Not that Morsi’s organisation, the Muslim Brotherhood, have any particular objection to such policies – their economic strategy document al-Nahda (“the renaissance”) is a model of the type of extreme neo-liberalism the IMF so adores. They have already pledged to abolish the £10bn annual food and fuel subsidy that is currently a lifeline for the country’s poor, and are committed to the emasculation of the trade unions which were such a potent force in last year’s uprisings.
The parliamentary opposition that might be expected to fight such measures will be neutered if the Brotherhood implements their commitment to end the long-standing rule that 50 per cent of seats in the Egyptian parliament be reserved for workers and farmers. Interestingly, the IMF loan currently being negotiated was rejected by Egypt’s military leaders last summer as being politically unwise – in other words, likely to provoke massive popular outrage. In economic terms, the elites of Egypt and the West are definitely singing from the same songsheet.
Finally, Morsi seems to be playing the role of figurehead for the latest incarnation of the West’s regime change strategy for Syria. Long before his outburst against Assad in Tehran this week, Morsi had nailed his colours to NATO’s mast, claiming that the Syrian government must “disappear from the scene” because “there is no room for talk about reform”. Now he is proposing a new Contact Group for Syria involving Saudi Arabia, Turkey and Iran. It can be assumed this plan has the backing of Washington and London – if indeed it was not initially drawn up by them – by the very fact they did not immediately dismiss the idea as they had in the past. Morsi’s spokesman Yasser Ali explained: “Part of the mission is in China, part of the mission is in Russia and part of the mission is in Iran”(presumably attempting to win Russian and Chinese acquiescence to a NATO-imposed “no-fly zone”, as suggested this week by US general Martin Dempsey), before delivering an ultimatum to Tehran not to intervene.

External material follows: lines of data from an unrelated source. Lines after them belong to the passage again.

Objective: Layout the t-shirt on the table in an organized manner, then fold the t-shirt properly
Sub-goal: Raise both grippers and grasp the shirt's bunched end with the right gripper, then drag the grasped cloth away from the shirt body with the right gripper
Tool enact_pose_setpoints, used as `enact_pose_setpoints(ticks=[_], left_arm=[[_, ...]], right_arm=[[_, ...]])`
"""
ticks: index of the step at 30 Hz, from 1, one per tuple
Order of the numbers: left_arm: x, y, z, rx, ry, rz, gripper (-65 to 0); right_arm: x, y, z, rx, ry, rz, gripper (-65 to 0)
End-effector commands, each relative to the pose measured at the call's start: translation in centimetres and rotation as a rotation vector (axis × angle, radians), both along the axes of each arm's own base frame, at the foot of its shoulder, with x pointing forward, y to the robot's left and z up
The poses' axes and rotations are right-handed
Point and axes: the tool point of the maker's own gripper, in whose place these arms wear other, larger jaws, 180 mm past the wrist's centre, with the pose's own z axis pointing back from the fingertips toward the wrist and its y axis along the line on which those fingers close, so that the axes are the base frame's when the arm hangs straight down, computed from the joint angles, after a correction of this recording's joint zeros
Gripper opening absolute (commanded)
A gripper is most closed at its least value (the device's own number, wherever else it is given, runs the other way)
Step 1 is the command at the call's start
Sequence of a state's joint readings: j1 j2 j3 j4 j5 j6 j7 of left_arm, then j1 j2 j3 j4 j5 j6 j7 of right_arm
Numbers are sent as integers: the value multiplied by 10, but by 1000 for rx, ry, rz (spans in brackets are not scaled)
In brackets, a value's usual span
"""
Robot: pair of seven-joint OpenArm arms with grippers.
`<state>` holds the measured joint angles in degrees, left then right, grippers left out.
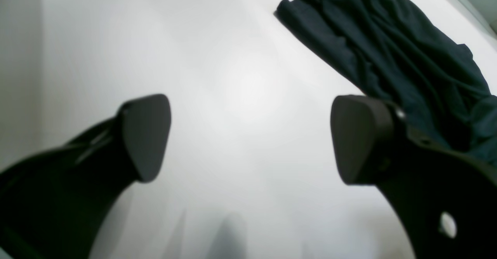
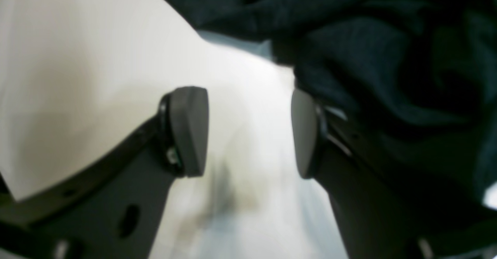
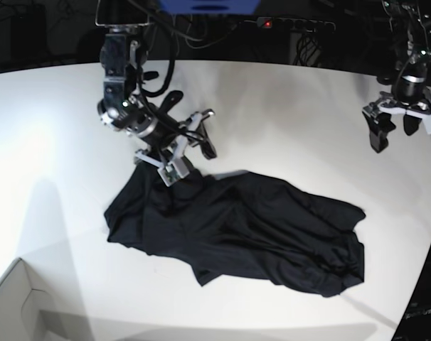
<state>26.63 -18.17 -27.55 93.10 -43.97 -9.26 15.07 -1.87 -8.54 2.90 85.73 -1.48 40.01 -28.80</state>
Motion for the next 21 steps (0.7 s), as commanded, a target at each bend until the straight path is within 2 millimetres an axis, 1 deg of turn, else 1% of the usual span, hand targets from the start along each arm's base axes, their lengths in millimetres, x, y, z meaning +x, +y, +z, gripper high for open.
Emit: enact_pose_setpoints(ticks=[1, 4, 6, 7, 10, 12, 15, 17, 19, 21], left_arm=[[5, 4, 14, 21, -44, -6, -15], [5, 6, 14, 23, -44, -2, -15], [5, 6, 14, 23, -44, -2, -15], [5, 7, 14, 23, -44, 0, -15], [5, 7, 14, 23, -44, 0, -15], [6, 6, 15, 23, -47, -2, -15], [12, 4, 18, 20, -61, -6, -15], [12, 4, 18, 20, -61, -6, -15], [12, 4, 18, 20, -61, -6, -15], [12, 4, 18, 20, -63, -6, -15]], right_arm=[[18, 3, 20, 50, -72, -13, -340], [32, -4, 11, 68, -56, -46, -340], [44, -21, 2, 49, -46, -103, -340], [47, -24, -2, 44, -41, -117, -340], [48, -31, -14, 44, -24, -124, -340], [51, -34, -16, 50, -31, -129, -343], [48, -36, -25, 60, -20, -136, -352], [47, -37, -28, 65, -18, -137, -391], [46, -36, -31, 73, -13, -139, -466], [46, -39, -35, 68, -6, -140, -569]])
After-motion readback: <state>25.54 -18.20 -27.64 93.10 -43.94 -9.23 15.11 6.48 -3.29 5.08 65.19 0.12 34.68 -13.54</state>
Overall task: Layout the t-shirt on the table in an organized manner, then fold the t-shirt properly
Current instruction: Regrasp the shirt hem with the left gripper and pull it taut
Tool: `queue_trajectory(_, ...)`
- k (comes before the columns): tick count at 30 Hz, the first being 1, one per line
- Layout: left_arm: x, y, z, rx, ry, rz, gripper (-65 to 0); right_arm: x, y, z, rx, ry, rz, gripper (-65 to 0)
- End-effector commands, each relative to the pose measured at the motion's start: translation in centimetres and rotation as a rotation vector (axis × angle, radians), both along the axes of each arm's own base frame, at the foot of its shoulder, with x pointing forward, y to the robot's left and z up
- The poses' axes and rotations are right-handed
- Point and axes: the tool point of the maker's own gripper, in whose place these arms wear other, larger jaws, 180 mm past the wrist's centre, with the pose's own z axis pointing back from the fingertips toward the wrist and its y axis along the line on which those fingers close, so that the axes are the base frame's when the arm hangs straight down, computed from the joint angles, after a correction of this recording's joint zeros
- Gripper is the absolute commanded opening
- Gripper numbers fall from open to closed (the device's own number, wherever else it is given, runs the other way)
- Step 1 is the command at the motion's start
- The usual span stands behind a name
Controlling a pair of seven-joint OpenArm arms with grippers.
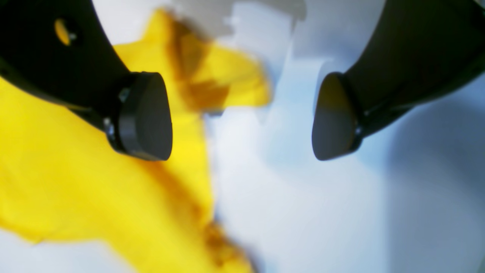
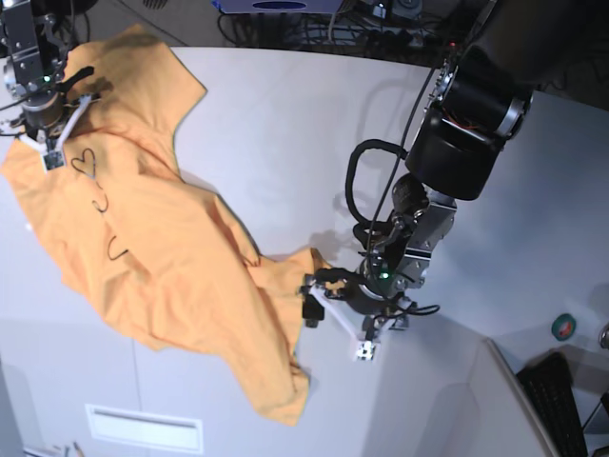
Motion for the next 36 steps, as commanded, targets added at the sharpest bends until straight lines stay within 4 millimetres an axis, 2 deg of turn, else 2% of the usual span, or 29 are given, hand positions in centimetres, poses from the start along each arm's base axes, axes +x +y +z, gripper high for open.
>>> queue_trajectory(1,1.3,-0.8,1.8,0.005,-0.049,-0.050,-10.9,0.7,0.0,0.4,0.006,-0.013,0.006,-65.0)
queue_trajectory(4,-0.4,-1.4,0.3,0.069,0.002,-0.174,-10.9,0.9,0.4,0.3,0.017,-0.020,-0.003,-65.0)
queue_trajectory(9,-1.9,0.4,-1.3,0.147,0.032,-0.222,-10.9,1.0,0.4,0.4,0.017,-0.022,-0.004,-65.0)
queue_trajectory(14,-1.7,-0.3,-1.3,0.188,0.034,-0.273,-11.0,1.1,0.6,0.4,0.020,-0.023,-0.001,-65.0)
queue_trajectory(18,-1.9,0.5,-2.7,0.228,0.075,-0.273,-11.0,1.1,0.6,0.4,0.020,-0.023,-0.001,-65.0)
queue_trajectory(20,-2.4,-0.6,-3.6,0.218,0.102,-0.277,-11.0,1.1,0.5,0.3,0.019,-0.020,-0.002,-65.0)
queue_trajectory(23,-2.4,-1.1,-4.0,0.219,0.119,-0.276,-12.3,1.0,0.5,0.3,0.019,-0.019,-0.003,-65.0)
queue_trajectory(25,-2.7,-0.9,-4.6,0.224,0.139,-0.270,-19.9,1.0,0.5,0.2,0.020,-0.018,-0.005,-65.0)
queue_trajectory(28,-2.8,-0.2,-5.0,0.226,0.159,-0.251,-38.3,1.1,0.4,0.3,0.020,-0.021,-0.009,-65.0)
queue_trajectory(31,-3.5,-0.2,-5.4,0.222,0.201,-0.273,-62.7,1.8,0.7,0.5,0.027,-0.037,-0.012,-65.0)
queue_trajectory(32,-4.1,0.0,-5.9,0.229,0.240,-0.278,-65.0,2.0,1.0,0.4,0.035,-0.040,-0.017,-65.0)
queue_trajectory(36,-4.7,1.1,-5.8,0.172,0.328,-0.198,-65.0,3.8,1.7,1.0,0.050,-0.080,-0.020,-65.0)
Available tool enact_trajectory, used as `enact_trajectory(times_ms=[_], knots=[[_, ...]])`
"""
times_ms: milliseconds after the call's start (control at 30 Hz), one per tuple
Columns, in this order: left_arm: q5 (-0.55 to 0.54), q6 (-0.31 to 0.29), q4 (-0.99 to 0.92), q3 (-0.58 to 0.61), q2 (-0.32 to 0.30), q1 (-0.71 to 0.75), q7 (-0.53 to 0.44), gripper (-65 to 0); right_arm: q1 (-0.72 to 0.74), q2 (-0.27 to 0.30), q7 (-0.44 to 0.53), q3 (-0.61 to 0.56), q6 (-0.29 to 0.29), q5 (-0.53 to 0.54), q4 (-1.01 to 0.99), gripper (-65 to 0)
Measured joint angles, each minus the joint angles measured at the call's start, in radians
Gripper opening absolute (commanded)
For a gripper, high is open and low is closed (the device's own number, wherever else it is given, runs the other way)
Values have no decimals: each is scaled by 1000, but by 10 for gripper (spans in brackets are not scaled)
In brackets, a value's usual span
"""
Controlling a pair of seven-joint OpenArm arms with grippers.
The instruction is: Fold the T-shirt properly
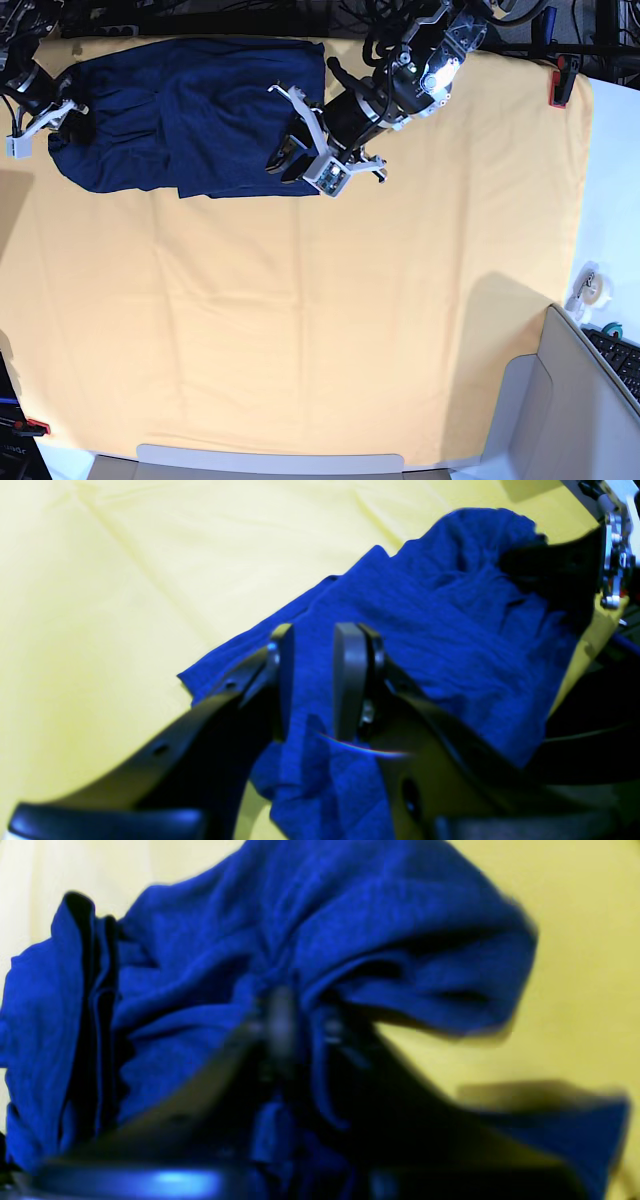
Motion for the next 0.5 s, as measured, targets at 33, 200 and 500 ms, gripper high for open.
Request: enact_trajectory(times_ms=[33, 200, 500], knots=[[0, 0, 0, 0, 0, 0, 0, -512, 0, 1, -1, -1, 0, 0, 2, -650], [0, 0, 0, 0, -2, 1, 0, -513, -21, -14, -76, -8, -17, -76, 150, -650], [0, 0, 32, -154, 0, 69, -11, -513, -101, -111, -105, -89, -58, -85, 629, -650]])
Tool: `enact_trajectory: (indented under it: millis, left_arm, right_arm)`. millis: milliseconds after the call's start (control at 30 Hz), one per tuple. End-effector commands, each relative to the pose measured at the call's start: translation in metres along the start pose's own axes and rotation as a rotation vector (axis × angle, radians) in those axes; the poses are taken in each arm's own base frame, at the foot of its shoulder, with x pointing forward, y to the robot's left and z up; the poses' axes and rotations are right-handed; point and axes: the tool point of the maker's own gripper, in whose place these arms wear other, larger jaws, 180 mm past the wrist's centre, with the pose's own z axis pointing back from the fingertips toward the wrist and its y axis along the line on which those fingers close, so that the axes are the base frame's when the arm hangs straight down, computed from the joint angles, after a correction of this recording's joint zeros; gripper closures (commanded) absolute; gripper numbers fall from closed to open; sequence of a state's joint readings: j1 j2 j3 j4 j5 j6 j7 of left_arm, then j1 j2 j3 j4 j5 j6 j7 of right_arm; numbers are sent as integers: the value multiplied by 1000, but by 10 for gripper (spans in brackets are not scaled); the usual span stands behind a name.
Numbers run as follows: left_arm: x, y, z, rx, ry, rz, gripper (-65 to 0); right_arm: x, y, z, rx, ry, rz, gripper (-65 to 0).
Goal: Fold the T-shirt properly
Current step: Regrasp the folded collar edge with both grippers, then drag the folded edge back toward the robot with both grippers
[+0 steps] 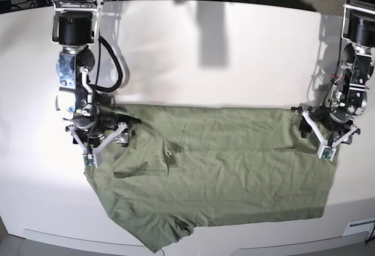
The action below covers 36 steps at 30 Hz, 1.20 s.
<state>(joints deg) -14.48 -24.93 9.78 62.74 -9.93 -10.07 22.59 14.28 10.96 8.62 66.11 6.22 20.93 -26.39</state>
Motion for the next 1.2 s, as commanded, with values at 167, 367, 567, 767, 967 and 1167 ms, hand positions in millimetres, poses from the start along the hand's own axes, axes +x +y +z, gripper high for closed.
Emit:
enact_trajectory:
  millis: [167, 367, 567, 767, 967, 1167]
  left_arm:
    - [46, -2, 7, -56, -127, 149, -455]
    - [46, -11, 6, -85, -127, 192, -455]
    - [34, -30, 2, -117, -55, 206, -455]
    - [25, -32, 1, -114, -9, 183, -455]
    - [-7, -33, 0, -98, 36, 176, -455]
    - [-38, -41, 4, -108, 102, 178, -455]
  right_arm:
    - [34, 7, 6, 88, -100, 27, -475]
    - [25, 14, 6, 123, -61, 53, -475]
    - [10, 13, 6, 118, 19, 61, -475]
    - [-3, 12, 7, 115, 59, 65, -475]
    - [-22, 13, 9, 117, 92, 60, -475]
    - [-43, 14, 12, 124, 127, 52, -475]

What is more likely to be happening is that Morsi is consciously allowing the idea of a “turn from Washington” to take root in order to gain credibility, allowing his Syria plan to be presented as an “independent regional initiative” in an attempt to undermine Russian and Chinese claims of Western imperialism.
We have been here before. Turkish President Erdogan gained huge prestige across the Arab world three years ago for the supposed “anti-Zionism” he demonstrated walking out of Shimon Peres’ speech at the World Economic Forum, and his grandstanding over the Israeli attack on the Gaza flotilla the following year. But he then went on to use this prestige to garner support for the current proxy war against Syria, the only remaining Arab state to follow its verbal backing for the Palestinian struggle with actual military support. In doing so, he effectively placed himself at the vanguard of the Israeli-Western policy agenda for the region.
Morsi’s Egypt remains financially dependent on the US, and now Saudi Arabia. The US famously provides $1.3bn military aid annually, whilst Saudi Arabia has been the only country to provide loans to Egypt – $4bn worth – since last year’s uprising. Meanwhile, the country has been suffering under the double hammer blows of world recession and the loss of tourism. Egypt’s financial stability depends, in the short term at least, on keeping its two backers happy. In this light, Morsi’s comments this week that his commitment to Western-sponsored regime change in Syria was a “strategic necessity” is quite a candid admission.